**Dataset content:**
*** Block opens ***

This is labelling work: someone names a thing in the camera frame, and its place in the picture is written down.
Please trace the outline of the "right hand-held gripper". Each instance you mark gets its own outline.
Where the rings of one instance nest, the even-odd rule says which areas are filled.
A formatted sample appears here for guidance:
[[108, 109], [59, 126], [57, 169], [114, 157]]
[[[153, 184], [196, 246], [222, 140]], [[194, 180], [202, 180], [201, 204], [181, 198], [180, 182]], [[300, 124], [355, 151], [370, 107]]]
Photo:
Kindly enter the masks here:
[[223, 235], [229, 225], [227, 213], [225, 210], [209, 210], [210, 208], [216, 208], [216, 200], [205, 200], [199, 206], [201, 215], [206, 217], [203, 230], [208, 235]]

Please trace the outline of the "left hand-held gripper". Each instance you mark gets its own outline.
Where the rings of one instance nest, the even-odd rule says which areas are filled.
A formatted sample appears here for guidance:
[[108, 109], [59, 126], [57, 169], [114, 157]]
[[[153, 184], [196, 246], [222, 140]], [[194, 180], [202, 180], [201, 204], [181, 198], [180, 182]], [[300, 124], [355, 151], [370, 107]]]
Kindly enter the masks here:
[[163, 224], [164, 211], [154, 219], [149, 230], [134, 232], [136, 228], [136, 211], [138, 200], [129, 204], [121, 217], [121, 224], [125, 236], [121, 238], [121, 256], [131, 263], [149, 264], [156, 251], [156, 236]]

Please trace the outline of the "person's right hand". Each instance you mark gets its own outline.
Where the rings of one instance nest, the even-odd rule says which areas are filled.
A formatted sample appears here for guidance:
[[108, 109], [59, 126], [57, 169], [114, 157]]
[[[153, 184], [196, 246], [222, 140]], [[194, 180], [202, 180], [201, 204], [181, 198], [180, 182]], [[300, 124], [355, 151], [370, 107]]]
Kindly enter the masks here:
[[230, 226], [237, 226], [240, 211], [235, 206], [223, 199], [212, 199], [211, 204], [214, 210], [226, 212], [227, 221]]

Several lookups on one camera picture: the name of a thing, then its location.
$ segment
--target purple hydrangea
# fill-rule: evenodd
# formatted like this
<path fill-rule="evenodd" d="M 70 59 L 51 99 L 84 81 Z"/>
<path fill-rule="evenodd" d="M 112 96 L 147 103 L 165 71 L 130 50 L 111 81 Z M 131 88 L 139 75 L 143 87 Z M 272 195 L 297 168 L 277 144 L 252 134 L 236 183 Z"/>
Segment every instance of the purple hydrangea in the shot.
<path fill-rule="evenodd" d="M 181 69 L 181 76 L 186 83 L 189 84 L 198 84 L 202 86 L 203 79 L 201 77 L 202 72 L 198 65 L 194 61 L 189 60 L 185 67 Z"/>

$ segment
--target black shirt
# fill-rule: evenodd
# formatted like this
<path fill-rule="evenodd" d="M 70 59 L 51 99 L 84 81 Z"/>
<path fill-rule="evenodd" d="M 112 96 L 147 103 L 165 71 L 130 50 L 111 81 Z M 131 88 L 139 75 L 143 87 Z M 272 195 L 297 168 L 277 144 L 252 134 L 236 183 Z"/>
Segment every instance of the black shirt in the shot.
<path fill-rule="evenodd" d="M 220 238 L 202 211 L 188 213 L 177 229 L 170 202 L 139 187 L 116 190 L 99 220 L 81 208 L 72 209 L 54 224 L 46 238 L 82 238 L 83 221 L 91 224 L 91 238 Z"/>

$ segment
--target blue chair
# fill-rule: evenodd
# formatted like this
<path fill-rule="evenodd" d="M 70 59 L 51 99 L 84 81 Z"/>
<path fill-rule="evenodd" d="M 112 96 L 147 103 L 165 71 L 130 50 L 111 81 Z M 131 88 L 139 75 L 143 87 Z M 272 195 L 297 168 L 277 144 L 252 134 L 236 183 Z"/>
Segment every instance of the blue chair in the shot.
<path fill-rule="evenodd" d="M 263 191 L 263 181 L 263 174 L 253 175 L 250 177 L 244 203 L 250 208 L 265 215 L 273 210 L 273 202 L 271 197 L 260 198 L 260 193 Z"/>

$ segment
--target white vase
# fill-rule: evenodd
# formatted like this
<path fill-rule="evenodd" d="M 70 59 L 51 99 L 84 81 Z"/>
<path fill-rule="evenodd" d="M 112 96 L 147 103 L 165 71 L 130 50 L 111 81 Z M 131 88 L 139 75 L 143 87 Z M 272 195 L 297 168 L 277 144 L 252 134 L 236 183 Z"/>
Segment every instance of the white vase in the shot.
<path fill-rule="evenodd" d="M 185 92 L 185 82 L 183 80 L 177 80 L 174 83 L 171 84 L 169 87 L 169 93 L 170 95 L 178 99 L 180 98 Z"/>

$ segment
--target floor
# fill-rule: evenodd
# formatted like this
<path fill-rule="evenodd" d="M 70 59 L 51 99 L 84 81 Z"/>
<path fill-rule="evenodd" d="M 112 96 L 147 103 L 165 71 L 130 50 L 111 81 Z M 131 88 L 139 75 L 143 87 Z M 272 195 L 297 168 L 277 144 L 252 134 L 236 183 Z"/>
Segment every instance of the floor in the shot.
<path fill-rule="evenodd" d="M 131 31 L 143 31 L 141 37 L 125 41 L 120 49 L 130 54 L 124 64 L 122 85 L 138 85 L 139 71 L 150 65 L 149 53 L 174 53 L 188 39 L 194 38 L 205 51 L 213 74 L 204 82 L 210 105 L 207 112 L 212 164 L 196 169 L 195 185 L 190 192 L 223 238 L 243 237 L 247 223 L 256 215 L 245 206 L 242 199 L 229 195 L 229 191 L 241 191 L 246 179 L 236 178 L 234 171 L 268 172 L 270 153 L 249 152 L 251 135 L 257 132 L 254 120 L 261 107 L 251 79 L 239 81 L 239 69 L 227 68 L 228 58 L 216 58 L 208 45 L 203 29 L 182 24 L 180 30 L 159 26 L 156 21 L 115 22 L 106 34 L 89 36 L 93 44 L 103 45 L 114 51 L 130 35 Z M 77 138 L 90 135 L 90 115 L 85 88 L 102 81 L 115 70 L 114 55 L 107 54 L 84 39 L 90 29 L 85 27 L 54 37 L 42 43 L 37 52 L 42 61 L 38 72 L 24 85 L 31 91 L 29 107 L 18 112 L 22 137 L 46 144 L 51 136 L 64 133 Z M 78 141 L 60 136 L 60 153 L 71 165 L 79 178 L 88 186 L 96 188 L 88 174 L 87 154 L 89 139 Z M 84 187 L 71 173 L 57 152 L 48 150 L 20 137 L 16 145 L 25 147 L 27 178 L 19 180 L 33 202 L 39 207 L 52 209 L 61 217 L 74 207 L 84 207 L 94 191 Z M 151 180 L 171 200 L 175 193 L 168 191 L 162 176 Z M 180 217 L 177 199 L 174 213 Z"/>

*** Block closes ***

**Problem to work on:** Every line of the material above should be transcribed as it stands.

**Answer section:**
This is labelling work: someone names a thing in the camera frame, and its place in the picture is written down.
Please trace the outline of the "right hand-held gripper". Each instance you mark gets its own outline.
Where the rings of one instance nest, the even-odd rule says which areas are filled.
A formatted sample appears here for guidance:
[[108, 109], [59, 126], [57, 169], [114, 157]]
[[[153, 184], [196, 246], [222, 140]], [[194, 180], [202, 180], [201, 204], [181, 198], [180, 182]], [[300, 124], [355, 151], [370, 107]]]
Photo:
Kindly enter the masks here:
[[223, 235], [229, 225], [227, 213], [225, 210], [209, 210], [210, 208], [216, 208], [216, 200], [205, 200], [199, 206], [201, 215], [206, 217], [203, 230], [208, 235]]

Please trace the outline of the "left hand-held gripper". Each instance you mark gets its own outline.
Where the rings of one instance nest, the even-odd rule says which areas are filled.
A formatted sample appears here for guidance:
[[108, 109], [59, 126], [57, 169], [114, 157]]
[[[153, 184], [196, 246], [222, 140]], [[194, 180], [202, 180], [201, 204], [181, 198], [180, 182]], [[300, 124], [355, 151], [370, 107]]]
Kindly enter the masks here:
[[163, 224], [164, 211], [154, 219], [149, 230], [134, 232], [136, 228], [136, 211], [138, 200], [129, 204], [121, 217], [121, 224], [125, 236], [121, 238], [121, 256], [131, 263], [149, 264], [156, 251], [156, 236]]

Please trace the outline of the "person's right hand". Each instance you mark gets its own outline.
Where the rings of one instance nest, the even-odd rule says which areas are filled.
A formatted sample appears here for guidance:
[[108, 109], [59, 126], [57, 169], [114, 157]]
[[[153, 184], [196, 246], [222, 140]], [[194, 180], [202, 180], [201, 204], [181, 198], [180, 182]], [[300, 124], [355, 151], [370, 107]]]
Kindly enter the masks here:
[[230, 226], [237, 226], [240, 211], [235, 206], [223, 199], [212, 199], [211, 204], [214, 210], [226, 212], [227, 221]]

Several lookups on one camera picture: the name of a thing, then its location.
$ segment
--target purple hydrangea
# fill-rule: evenodd
# formatted like this
<path fill-rule="evenodd" d="M 70 59 L 51 99 L 84 81 Z"/>
<path fill-rule="evenodd" d="M 112 96 L 147 103 L 165 71 L 130 50 L 111 81 Z M 131 88 L 139 75 L 143 87 Z M 272 195 L 297 168 L 277 144 L 252 134 L 236 183 Z"/>
Segment every instance of the purple hydrangea in the shot.
<path fill-rule="evenodd" d="M 181 69 L 181 76 L 186 83 L 189 84 L 198 84 L 202 86 L 203 79 L 201 77 L 202 72 L 198 65 L 194 61 L 189 60 L 185 67 Z"/>

$ segment
--target black shirt
# fill-rule: evenodd
# formatted like this
<path fill-rule="evenodd" d="M 70 59 L 51 99 L 84 81 Z"/>
<path fill-rule="evenodd" d="M 112 96 L 147 103 L 165 71 L 130 50 L 111 81 Z M 131 88 L 139 75 L 143 87 Z M 272 195 L 297 168 L 277 144 L 252 134 L 236 183 Z"/>
Segment every instance of the black shirt in the shot.
<path fill-rule="evenodd" d="M 220 238 L 202 211 L 188 213 L 177 229 L 170 202 L 139 187 L 116 190 L 99 220 L 81 208 L 72 209 L 54 224 L 46 238 L 82 238 L 83 221 L 91 224 L 91 238 Z"/>

$ segment
--target blue chair
# fill-rule: evenodd
# formatted like this
<path fill-rule="evenodd" d="M 70 59 L 51 99 L 84 81 Z"/>
<path fill-rule="evenodd" d="M 112 96 L 147 103 L 165 71 L 130 50 L 111 81 Z M 131 88 L 139 75 L 143 87 Z M 272 195 L 297 168 L 277 144 L 252 134 L 236 183 Z"/>
Segment every instance of the blue chair in the shot.
<path fill-rule="evenodd" d="M 263 191 L 263 181 L 263 174 L 253 175 L 250 177 L 244 203 L 250 208 L 265 215 L 273 210 L 273 202 L 271 197 L 260 198 L 260 193 Z"/>

$ segment
--target white vase
# fill-rule: evenodd
# formatted like this
<path fill-rule="evenodd" d="M 70 59 L 51 99 L 84 81 Z"/>
<path fill-rule="evenodd" d="M 112 96 L 147 103 L 165 71 L 130 50 L 111 81 Z M 131 88 L 139 75 L 143 87 Z M 272 195 L 297 168 L 277 144 L 252 134 L 236 183 Z"/>
Segment every instance of the white vase in the shot.
<path fill-rule="evenodd" d="M 185 92 L 185 82 L 183 80 L 177 80 L 174 83 L 171 84 L 169 87 L 169 93 L 170 95 L 178 99 L 180 98 Z"/>

$ segment
--target floor
# fill-rule: evenodd
# formatted like this
<path fill-rule="evenodd" d="M 70 59 L 51 99 L 84 81 Z"/>
<path fill-rule="evenodd" d="M 112 96 L 147 103 L 165 71 L 130 50 L 111 81 Z M 131 88 L 139 75 L 143 87 Z M 272 195 L 297 168 L 277 144 L 252 134 L 236 183 Z"/>
Segment every instance of the floor in the shot.
<path fill-rule="evenodd" d="M 131 31 L 143 31 L 141 37 L 125 41 L 120 49 L 130 54 L 124 64 L 122 85 L 138 85 L 139 71 L 150 65 L 149 53 L 174 53 L 188 39 L 194 38 L 205 51 L 213 74 L 204 82 L 210 105 L 207 112 L 212 164 L 196 169 L 195 185 L 190 192 L 223 238 L 243 237 L 247 223 L 256 215 L 245 206 L 242 199 L 229 195 L 229 191 L 241 191 L 246 179 L 236 178 L 234 171 L 268 172 L 270 153 L 249 152 L 251 135 L 257 132 L 254 120 L 261 107 L 251 79 L 239 81 L 239 69 L 227 68 L 228 58 L 216 58 L 208 45 L 203 29 L 182 24 L 180 30 L 159 26 L 156 21 L 115 22 L 106 34 L 89 36 L 93 44 L 103 45 L 114 51 L 130 35 Z M 77 138 L 90 135 L 90 115 L 85 88 L 102 81 L 115 70 L 114 55 L 107 54 L 84 39 L 90 29 L 85 27 L 54 37 L 42 43 L 37 52 L 42 61 L 38 72 L 24 85 L 31 91 L 29 107 L 18 112 L 22 137 L 46 144 L 51 136 L 64 133 Z M 78 141 L 60 136 L 60 153 L 71 165 L 79 178 L 88 186 L 96 188 L 88 174 L 87 154 L 89 139 Z M 84 187 L 71 173 L 57 152 L 48 150 L 20 137 L 16 145 L 25 147 L 27 178 L 19 180 L 33 202 L 39 207 L 52 209 L 61 217 L 74 207 L 84 207 L 94 191 Z M 151 180 L 171 200 L 175 193 L 168 191 L 162 176 Z M 180 217 L 177 199 L 174 213 Z"/>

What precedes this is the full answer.